The rise of industrial capitalism significantly contributed to America becoming a superpower in the 20th century. Most of its companies shifted into producing munitions and military equipment during the World Wars, a venture that made the country economically and financially enriched (Schaller, 843-846). Following World War II, the nation also emerged as an economic and pre-eminent military power in the world leading into the Cold War with the Soviet Union. This moment is often described as the American Century among Americans. The country quickly overcame the problems brought about by the Great Depression during this war (Uselding 410). The gross national product grew tremendously as well as the population. The Americans’ affluence was reflected in the growth commonly referred to as consumerism. This consumer culture reflects the real salvation that Edward Earle describes in his piece “Big Ideas from Big Business” (Purinton, 395). He posits that business needs to be properly conceived and managed in order to redeem the human race.
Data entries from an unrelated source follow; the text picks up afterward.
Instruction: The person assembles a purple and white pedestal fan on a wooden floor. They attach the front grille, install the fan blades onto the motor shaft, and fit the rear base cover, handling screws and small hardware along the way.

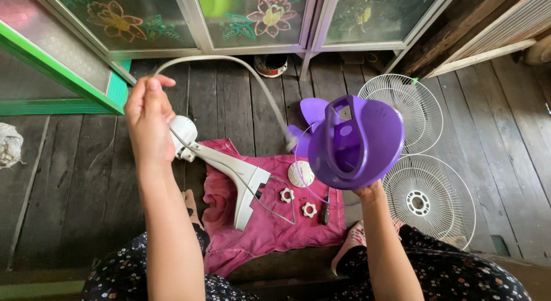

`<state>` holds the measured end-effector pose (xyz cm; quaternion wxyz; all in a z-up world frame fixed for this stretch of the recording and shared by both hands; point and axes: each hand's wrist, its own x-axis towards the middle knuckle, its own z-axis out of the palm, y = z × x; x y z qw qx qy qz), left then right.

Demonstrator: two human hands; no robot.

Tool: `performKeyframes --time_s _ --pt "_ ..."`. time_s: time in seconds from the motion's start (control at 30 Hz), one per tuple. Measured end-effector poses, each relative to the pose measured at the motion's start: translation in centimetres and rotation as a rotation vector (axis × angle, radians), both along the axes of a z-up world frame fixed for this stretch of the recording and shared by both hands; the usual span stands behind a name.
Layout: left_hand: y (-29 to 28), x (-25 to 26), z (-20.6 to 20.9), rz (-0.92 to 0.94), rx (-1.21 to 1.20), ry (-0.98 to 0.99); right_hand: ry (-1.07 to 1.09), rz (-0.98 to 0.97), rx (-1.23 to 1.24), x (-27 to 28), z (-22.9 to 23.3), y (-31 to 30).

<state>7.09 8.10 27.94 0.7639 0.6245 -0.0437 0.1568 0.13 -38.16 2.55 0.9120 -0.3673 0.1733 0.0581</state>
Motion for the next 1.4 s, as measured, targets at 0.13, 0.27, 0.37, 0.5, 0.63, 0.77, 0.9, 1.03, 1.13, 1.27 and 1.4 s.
performKeyframes --time_s 0.13,0.27,0.37,0.5,0.63,0.77,0.9,1.03,1.13,1.27,1.4 --pt "-0.1 3.2 -0.7 0.098 0.006 0.054 0.031 0.026 0.058 -0.6 -2.4 0.4" --pt "0.1 9.3 -1.5 0.349 0.133 -0.172 0.061 0.092 0.133 -0.6 -5.5 1.9" --pt "1.8 12.7 -2.1 0.429 0.395 -0.421 0.074 0.158 0.215 0.9 -8.2 3.9" --pt "2.8 14.4 -5.8 0.414 0.709 -0.294 0.07 0.241 0.336 4.7 -11.9 8.0" --pt "2.8 13.5 -12.2 0.39 1.011 -0.397 0.076 0.276 0.448 9.2 -15.1 12.5" --pt "3.5 12.2 -19.1 0.153 1.302 -0.281 0.175 0.253 0.479 13.7 -17.6 16.2" --pt "2.6 10.4 -25.4 -0.01 1.498 -0.096 0.329 0.227 0.442 15.8 -19.2 18.7" --pt "0.9 7.6 -29.4 -0.156 1.579 0.005 0.209 0.054 0.424 16.4 -20.8 19.4" --pt "0.0 5.8 -31.1 -0.509 1.651 0.035 0.246 -0.237 0.394 16.7 -22.3 18.9" --pt "-0.1 2.2 -32.4 -0.716 1.557 -0.145 0.42 -0.699 0.385 16.1 -23.6 16.5" --pt "1.1 -1.5 -33.6 -0.908 1.596 -0.136 0.602 -0.532 0.031 13.7 -25.0 14.9"
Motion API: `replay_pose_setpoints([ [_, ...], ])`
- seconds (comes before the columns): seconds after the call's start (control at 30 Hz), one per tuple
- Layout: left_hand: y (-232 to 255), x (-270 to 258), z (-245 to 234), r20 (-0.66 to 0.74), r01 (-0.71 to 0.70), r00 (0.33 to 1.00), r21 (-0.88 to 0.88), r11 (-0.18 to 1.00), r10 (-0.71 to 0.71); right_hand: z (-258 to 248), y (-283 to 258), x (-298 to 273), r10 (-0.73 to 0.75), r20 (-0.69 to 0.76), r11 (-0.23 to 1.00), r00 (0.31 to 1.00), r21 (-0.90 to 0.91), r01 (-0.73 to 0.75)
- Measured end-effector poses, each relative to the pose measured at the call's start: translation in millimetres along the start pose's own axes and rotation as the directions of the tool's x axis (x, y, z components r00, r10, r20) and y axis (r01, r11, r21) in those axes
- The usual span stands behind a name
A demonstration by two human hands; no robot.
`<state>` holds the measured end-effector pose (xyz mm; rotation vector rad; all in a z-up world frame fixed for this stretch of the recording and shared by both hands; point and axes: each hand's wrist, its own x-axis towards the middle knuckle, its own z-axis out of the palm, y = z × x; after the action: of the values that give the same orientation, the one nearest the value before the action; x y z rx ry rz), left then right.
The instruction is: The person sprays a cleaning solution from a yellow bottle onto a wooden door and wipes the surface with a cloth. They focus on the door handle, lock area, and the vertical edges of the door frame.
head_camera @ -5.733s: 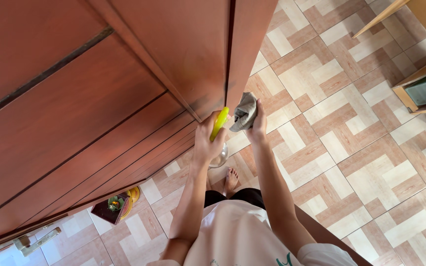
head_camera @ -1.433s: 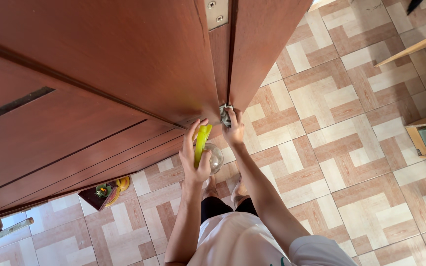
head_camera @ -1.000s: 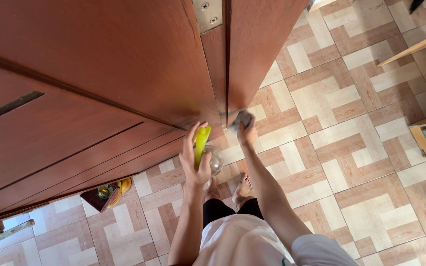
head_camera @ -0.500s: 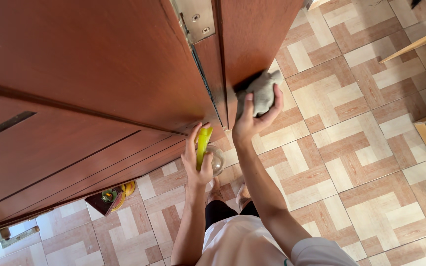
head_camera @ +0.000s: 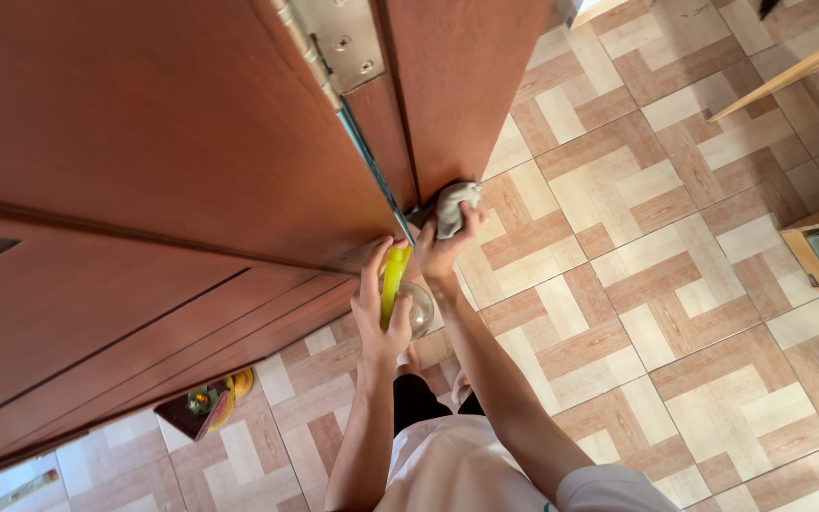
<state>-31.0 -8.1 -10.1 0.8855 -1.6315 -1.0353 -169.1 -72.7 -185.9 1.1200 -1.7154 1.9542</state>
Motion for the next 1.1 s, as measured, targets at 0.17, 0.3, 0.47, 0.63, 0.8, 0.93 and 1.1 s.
replay_pose_setpoints([
  [0.17, -7.6, 5.5, 4.2, 0.037, -0.055, 0.998, -0.040, 0.998, 0.057, 1.0, 17.4, -13.9, -0.015, -0.007, 1.000, 1.000, -0.023, 0.015],
  [0.3, -14.5, 6.0, 5.6, 0.077, -0.098, 0.992, -0.055, 0.994, 0.102, 1.3, 22.3, -23.4, 0.018, -0.003, 0.999, 1.000, -0.050, -0.019],
  [0.47, -28.7, 2.4, 6.4, 0.092, -0.140, 0.986, -0.013, 0.990, 0.141, -1.5, 35.6, -44.0, 0.048, 0.008, 0.997, 0.999, -0.062, -0.047],
  [0.63, -48.8, -4.6, 5.5, 0.086, -0.155, 0.984, -0.028, 0.987, 0.157, -3.9, 60.2, -66.1, 0.076, 0.016, 0.994, 0.997, -0.077, -0.074],
  [0.8, -64.8, -11.9, 4.4, 0.083, -0.155, 0.984, -0.031, 0.987, 0.158, -9.9, 71.3, -87.2, 0.159, 0.036, 0.979, 0.987, -0.137, -0.153],
  [0.93, -69.7, -16.4, 0.2, 0.079, -0.150, 0.985, -0.027, 0.988, 0.151, -16.3, 82.9, -107.1, 0.354, 0.054, 0.916, 0.934, -0.220, -0.335],
  [1.1, -68.3, -17.9, -3.8, 0.073, -0.147, 0.986, -0.039, 0.988, 0.149, -13.0, 113.4, -131.5, 0.477, 0.000, 0.858, 0.879, -0.217, -0.466],
])
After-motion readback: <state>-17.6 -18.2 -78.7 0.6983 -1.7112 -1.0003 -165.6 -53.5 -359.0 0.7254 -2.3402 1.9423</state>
The business effect can only be realized through having, giving, thinking and being and not just theorizing. Henry Luce emphasizes that America has the primary obligation to help other countries and lead the World. Americans have a fundamental responsibility as a world power to set an example to other people in the World (Luce, 51). The most significant change on the idea on what it means to be an American is the fact that the rest of the world now looks upon America for guidance and support.
The growth of industrial capitalism led to huge transformations in the American Identity between 1865-1960. There were significant developments in technology, investment, transportation, and communication. As a result, employment opportunities were created for the people to serve in these industries and shift into a new lifestyle. Early capitalism allowed for an extreme mistreatment of a new working class. Throughout the era new reforms allowed for a stronger middle class to grow and improved the quality of life for many Americans. This period also led to the US developing into a leading business-oriented country and a leading military power. Americans have developed a culture of attributing success that can be measured through the sacrifice, energy, economy, time, purpose and devotion (Purinton, 396). Americans during this era experienced some of the worst economic struggles of American history but were also fortunate enough to experience some of the most dramatic changes that the rise of industrial capitalism brought to the growth of American culture and ideals.